[STORED DATA]

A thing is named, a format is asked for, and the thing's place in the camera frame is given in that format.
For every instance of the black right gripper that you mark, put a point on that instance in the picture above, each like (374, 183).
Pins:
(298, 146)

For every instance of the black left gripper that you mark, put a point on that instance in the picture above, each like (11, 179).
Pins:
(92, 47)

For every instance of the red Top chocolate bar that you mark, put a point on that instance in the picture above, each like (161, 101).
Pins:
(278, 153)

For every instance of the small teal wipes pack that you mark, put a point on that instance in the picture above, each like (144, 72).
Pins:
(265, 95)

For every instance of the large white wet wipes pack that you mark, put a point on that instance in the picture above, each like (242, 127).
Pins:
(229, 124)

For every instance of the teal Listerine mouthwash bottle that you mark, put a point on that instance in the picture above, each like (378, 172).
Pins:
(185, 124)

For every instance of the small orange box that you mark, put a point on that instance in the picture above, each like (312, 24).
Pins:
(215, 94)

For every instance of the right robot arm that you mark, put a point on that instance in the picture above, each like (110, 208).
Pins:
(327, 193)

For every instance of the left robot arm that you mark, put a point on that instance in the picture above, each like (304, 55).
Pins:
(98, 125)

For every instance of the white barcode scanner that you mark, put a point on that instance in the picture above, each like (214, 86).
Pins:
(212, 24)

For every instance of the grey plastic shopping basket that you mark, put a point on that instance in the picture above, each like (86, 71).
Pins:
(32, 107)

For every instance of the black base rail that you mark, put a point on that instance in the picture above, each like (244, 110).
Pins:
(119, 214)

[/STORED DATA]
[STORED DATA]

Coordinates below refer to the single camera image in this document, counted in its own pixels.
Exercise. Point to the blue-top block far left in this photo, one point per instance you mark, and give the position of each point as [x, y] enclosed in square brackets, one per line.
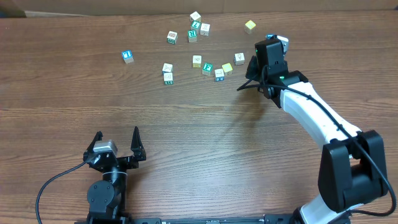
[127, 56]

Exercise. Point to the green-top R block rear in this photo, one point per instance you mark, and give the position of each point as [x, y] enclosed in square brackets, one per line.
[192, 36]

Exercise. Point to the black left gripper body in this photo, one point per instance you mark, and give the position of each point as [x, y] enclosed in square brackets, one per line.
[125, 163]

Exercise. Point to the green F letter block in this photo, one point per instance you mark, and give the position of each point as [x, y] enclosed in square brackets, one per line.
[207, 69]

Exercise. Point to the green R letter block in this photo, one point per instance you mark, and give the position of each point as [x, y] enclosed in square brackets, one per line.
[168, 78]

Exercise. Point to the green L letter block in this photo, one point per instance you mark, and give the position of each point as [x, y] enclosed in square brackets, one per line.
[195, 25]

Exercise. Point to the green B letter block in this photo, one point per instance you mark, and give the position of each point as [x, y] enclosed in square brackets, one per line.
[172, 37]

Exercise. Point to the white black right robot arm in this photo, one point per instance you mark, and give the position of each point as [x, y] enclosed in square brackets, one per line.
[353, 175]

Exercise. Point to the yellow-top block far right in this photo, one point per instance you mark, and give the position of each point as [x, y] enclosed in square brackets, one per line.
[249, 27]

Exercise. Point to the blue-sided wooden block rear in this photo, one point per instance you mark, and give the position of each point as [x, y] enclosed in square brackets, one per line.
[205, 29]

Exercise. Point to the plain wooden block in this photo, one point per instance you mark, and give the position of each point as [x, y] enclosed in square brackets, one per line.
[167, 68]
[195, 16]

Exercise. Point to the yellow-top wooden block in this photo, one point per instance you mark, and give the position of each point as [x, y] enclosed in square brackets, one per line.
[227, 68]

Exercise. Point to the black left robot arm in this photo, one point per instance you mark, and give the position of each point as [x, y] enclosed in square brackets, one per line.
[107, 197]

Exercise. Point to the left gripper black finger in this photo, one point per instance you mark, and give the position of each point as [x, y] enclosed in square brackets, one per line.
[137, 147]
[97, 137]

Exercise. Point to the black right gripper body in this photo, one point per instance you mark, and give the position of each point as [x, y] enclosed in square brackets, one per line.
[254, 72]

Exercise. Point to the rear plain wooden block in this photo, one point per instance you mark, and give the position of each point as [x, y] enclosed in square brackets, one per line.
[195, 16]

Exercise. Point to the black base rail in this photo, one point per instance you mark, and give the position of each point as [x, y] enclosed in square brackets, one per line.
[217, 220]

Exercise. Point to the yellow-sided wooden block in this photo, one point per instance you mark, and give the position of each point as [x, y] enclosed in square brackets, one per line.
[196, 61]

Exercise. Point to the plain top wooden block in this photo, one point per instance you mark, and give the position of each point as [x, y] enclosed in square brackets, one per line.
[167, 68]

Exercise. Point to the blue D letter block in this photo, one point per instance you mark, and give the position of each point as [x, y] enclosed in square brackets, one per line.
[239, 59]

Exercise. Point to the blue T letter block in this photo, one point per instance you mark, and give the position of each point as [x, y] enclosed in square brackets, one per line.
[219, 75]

[/STORED DATA]

→ **YOUR TASK**: Go through the records and tally the lines that include "pack". Write only the number.

→ **REPLY TO THE EXERCISE**: 2